Ebenfalls werden in Bochum seit 2018 regelmäßig antisemitische Parolen großflächig im Stadtgebiet gesprüht, auch hier sind neben den Schmiereien, die aus dem klassischen Nazispektrum stammen, auch solche dabei die einen verschwörungsideologische Hintergrund haben. In den letzten Wochen tauchten entlang des Radweges in der Nähe des Bochumer Westparks antisemitische Schmiereien auf, die auch ein, in Gedenken an die beim rechtsterroristischen Anschlages in Hanau getöteten Menschen erstelltes Graffiti, zerstören sollten. Doch es bleibt leider nicht nur bei gesprühten Parolen und verbalen Entgleisungen. So wurde im vergangenen Jahr eine Ausstellung die das Leben jüdischer Sportler*innen thematisierte, in der Bochumer Innenstadt zerstört. In unserer Nachbarstadt Essen wurde im November 2020 eine Scheibe der dortigen Synagoge mit einem Betonblock eingeworfen. In Hamburg ist nur ein Monat zuvor ein jüdischer Student von einer Person mit einem Spaten angegriffen worden. Der traurige Höhepunkt der vergangenen Jahren ist sicherlich der antisemitische Anschlag von Halle, als ein Rechtsterrorist versuchte an Yom Kippur in die Synagoge einzudringen und im weiteren Verlauf zwei Menschen erschoss.
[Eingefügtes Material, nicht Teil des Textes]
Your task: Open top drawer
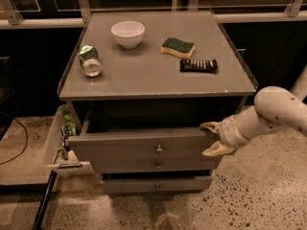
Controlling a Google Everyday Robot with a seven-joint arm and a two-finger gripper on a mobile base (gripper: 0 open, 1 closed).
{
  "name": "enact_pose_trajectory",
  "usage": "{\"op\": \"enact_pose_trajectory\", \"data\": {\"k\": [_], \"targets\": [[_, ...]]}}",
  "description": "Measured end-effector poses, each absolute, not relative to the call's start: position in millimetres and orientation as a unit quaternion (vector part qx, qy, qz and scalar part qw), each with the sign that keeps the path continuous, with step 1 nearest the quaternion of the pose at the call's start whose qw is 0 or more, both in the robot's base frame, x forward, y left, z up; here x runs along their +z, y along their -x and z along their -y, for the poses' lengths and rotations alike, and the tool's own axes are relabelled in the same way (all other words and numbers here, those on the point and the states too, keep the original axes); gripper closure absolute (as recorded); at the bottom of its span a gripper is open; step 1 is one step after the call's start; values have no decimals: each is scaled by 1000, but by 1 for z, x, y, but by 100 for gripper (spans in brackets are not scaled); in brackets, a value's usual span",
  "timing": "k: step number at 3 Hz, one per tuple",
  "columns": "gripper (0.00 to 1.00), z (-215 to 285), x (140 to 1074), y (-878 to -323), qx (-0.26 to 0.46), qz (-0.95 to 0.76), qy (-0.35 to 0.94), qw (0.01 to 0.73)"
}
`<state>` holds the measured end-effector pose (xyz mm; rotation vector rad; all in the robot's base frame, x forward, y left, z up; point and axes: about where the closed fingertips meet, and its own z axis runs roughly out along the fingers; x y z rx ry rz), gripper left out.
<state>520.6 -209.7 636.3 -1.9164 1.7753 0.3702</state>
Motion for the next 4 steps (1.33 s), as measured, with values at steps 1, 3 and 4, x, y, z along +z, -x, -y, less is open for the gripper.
{"op": "enact_pose_trajectory", "data": {"k": [1, 3, 4], "targets": [[84, 210, 641, -522, 136, -652, 703, 249], [84, 208, 641, -515, 145, -650, 704, 248], [60, 208, 641, -515, 145, -650, 704, 248]]}}
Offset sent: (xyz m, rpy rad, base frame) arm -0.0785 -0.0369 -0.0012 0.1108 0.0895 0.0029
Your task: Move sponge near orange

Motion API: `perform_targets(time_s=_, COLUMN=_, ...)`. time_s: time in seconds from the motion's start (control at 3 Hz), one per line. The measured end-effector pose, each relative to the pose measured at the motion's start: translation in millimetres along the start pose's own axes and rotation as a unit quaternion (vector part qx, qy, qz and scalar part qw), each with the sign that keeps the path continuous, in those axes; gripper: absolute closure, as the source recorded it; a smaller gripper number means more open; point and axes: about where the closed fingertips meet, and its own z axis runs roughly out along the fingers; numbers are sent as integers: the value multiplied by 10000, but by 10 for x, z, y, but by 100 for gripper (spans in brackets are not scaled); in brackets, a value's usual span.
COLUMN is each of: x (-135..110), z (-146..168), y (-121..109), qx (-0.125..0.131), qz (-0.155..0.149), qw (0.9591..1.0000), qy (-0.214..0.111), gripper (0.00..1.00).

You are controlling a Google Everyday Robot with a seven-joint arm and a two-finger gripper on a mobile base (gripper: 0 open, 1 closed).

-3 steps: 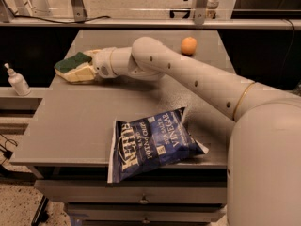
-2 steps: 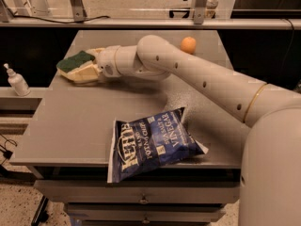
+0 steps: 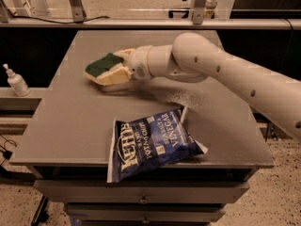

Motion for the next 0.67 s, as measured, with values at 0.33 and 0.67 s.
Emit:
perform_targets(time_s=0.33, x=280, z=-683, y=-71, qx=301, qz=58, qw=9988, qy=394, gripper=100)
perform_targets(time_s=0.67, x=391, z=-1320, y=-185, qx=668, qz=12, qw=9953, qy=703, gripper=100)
In Bochum wurde im Jahr 2004 das Auto des Bochumer Rabbiners angegriffen. Dabei wurden Reifen zerstochen, Scheiben eingeschlagen und Hakenkreuze in den Lack gekratzt. Dieser Angriff reihte sich damals in eine lange Reihe von antisemistischen Taten ein, die rund um den Neubau der Synagoge an der Castroper Straße verübt wurden. Hinzu kamen wöchentliche Flugblatt-Aktionen Bochumer Nazis gegen die Synagoge, die Schändungen des jüdischen Freidhofs in Bochum und in Dortmund sowie eine Demonstration der NPD zusammen mit Freien Kameradschaften, die sich gezielt gegen die Synagoge richtete. Herbei hielt der Vorsitzende der nordrhein-westfälsichen NPD Claus Cremer eine antisemitische Rede, für die er im Nachhinein wegen Volksverhetzung verurteilt wurde. Cremer saß im Zeitraum von 2009 bis 2020 im Bochumer Stadtrat.
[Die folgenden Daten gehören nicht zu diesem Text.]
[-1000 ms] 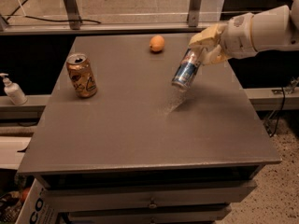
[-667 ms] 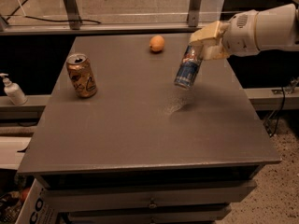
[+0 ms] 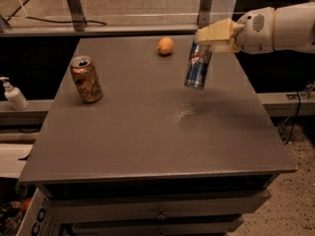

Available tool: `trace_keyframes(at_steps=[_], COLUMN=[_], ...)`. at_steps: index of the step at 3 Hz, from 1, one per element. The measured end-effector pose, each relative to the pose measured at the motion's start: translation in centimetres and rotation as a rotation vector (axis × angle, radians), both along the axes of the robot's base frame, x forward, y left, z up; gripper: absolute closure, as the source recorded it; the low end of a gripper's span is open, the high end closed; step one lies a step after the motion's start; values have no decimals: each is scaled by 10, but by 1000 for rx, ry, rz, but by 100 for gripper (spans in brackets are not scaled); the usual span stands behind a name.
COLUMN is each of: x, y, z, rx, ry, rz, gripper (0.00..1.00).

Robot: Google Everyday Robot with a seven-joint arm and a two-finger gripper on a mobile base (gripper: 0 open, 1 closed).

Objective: Place redbull can upright

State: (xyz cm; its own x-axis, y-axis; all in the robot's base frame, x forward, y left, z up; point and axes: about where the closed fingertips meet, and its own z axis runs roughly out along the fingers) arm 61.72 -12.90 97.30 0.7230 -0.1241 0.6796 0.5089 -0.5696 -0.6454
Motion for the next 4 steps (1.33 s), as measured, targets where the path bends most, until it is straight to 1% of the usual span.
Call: trace_keyframes(at_steps=[1, 2, 3, 4], x=[-5, -12, -12, -13], y=[1, 3, 3, 8], z=[2, -2, -2, -1], rx=[-25, -75, -75, -69], ry=[-98, -188, -188, -242], rz=[110, 215, 215, 257], gripper=[100, 100, 100, 100])
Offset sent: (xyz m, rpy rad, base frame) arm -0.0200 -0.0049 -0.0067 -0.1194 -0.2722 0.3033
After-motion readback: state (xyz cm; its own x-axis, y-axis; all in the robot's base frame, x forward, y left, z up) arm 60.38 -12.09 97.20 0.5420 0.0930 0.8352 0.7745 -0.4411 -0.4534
Ein damaliges NPD Mitglied schändete im Jahr 2014 zudem den jüdischen Friedhof in Wattenscheid. Dort wurden bereits im Jahr 2010 Grabsteine massiv mit Naziparolen und Hakenkreuzen geschändet. Auch in Herne kam es in den vergangenen Jahren mehrfach zu Schändungen von Gedenksteinen und jüdischen Grabsteinen.
Ob die Täter*innen nun Nazis, Anhänger*innen von Verschwörungstheorien, Islamisten oder einfache Bürger*innen sind, Antisemitismus in all seinen Erscheinungsformen bedarf einer unverzüglichen, entschlossenen Reaktion.
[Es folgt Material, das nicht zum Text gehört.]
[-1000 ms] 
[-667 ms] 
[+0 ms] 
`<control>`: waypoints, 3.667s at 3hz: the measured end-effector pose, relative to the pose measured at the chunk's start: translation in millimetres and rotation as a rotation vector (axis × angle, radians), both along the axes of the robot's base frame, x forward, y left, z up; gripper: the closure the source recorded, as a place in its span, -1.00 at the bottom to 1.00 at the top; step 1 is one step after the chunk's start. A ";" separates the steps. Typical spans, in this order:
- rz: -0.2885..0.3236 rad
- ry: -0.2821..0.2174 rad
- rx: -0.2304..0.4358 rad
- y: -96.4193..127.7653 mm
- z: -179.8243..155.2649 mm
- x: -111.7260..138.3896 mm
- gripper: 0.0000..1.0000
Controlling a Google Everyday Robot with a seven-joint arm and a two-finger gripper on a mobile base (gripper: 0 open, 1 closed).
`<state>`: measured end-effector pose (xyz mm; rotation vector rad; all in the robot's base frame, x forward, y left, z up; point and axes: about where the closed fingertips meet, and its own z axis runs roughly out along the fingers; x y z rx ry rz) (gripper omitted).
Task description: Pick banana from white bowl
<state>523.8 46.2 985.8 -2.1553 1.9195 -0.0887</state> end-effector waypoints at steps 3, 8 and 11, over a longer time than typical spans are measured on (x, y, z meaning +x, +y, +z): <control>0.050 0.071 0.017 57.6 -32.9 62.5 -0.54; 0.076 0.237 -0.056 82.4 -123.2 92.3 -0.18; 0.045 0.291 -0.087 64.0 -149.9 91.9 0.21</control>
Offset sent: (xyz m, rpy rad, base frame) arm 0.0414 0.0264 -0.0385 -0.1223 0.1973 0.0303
Wir müssen uns Antisemitismus klar entgegenstellen! Wir haben zu oft erlebt, dass aus Worten und Parolen Taten werden. Wir als Antifaschist*innen weisen unentwegt und besorgt auf antisemitische Auswüchse hin und sehen, dass wir uns dabei nicht auf Staat und Polizei verlassen können.
Lasst uns gemeinsam auf die Straße gehen und unsere Solidarität und auch Wut über deartige Taten in die Bochumer Öffentlichkeit tragen!
Denn wir stehen:
Gegen jeden Antisemitismus!“
Einen weiteren Redebeitrag zu Antisemitismus und Verschwörungsmythen hielt die Gruppe Non a parole. Desweiteren wurde die Demo unterstützt von Fantifa Bochum/Witten, Antifa Café Bochum und antifaschistischen Einzelpersonen.